Insieme alla condivisione delle esperienze positive, l’incontro di San Berillo è stato anche l’occasione per fare il punto sulle condizioni dei migranti e sulle violazioni dei diritti documentate da operatori e attivisti, dentro e fuori la folta costellazione di strutture emergenziali, centri residenziali, luoghi d’identificazione e hotspot. «Il modello con cui si sta costruendo l’accoglienza strutturata da parte dello Stato si dimostra funzionale allo spostamento di ingenti risorse pubbliche nelle mani di gruppi privati e mafiosi», dichiara il giornalista Antonio Mazzeo. «I centri in cui vengono semi-detenuti i fratelli e le sorelle migranti sono luoghi in cui avviene una cancellazione della loro personalità e dell’individualità – aggiunge – Lo stesso accadeva nei lager nazisti che, come spiegava Hannah Arendt, non erano soltanto campi di sterminio. E questo fenomeno chiama a interrogarci collettivamente».
Un fenomeno che rimanda alla responsabilità dei governi europei, ma che è aggravato dalle violenze monitorate nei singoli contesti territoriali. «Abbiamo testimonianze di eritrei e somali fuggiti dal Cara di Mineo, che raccontano di essere stati pestati e costretti con la forza a lasciare le impronte, attraverso l’uso di manganelli elettrificati», riferisce Lucia Borghi di Borderline Sicilia, associazione che svolge un lavoro di monitoraggio e documentazione delle pratiche di accoglienza, istituzionali o meno. «L’altra prassi diffusa è quella della pressione psicologica, attuata attraverso spostamenti e detenzioni per tempi prolungati in hotspot, che sono centri non ancora regolamentati giuridicamente – sottolinea – E quest’ultimo è un altro fatto grave che però si dimentica».
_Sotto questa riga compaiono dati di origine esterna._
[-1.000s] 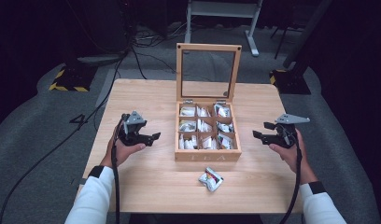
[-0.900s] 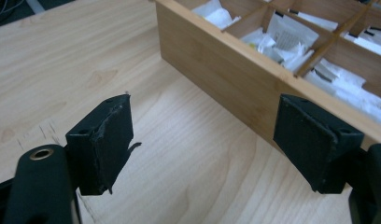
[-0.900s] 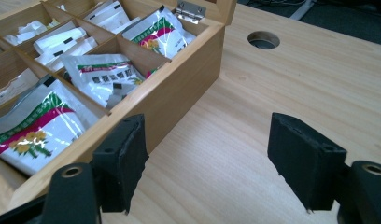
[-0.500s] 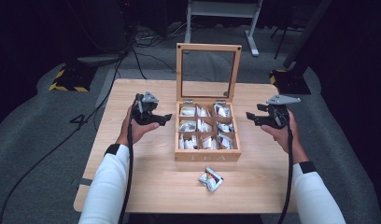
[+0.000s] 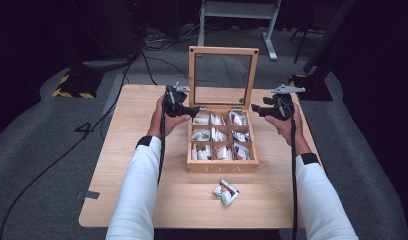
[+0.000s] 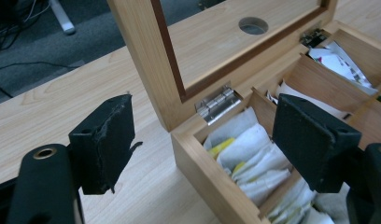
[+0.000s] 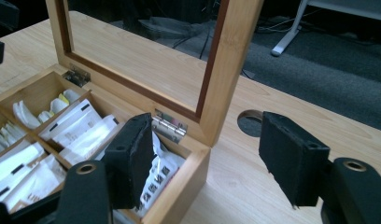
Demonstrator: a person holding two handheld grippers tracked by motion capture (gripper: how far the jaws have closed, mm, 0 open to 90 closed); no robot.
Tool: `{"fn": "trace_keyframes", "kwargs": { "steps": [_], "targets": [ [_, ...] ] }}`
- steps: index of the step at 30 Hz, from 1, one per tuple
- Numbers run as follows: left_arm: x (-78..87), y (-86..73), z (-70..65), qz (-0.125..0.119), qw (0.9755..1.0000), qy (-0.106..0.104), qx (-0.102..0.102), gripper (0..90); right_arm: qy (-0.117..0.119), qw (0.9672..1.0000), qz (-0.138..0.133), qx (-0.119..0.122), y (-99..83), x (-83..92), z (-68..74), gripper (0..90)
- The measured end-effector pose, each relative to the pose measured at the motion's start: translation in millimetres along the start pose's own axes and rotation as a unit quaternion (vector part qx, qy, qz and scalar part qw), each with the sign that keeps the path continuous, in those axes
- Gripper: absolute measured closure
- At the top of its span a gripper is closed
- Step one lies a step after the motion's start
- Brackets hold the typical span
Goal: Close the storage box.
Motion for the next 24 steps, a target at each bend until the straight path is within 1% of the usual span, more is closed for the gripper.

Capitolo a parte riguarda, invece, la gestione delle procedure per l’esame delle domande di protezione da parte delle Commissioni territoriali per richiedenti asilo. Con circa il 90 per cento delle istanze che risultano respinte. «Tante nostre certificazioni di torture e trattamenti degradanti subiti da immigrati nei paesi di provenienza vengono cestinate dalle commissioni – denuncia Peppe Cannella di Medici per i diritti umani – La motivazione è quella che siamo volontari e non operiamo per conto di strutture pubbliche». Per non dire della superficialità con cui verrebbero condotte le stesse audizioni. «In più di un’occasione sono stato interrotto dal presidente della commissione mentre traducevo quanto raccontato da un minore – testimonia un mediatore – E mi è stato detto “non mi interessa la sua storia perché è un minore, chiedigli perché è venuto qua”».
A conclusione degli interventi, sono state annunciate prossime azioni già in cantiere. A cominciare proprio da Catania. «Nei prossimi giorni lanceremo una vertenza cittadina per rivendicare l’apertura di un dormitorio per i senza fissa dimora e migranti in transito – dichiara Di Stefano – E sarà necessario mettere in campo pratiche di riappropriazione dei beni comuni, all’interno di una lotta a più livelli che punti a costruire finalmente un canale umanitario dal basso per chi fugge da guerre e miseria».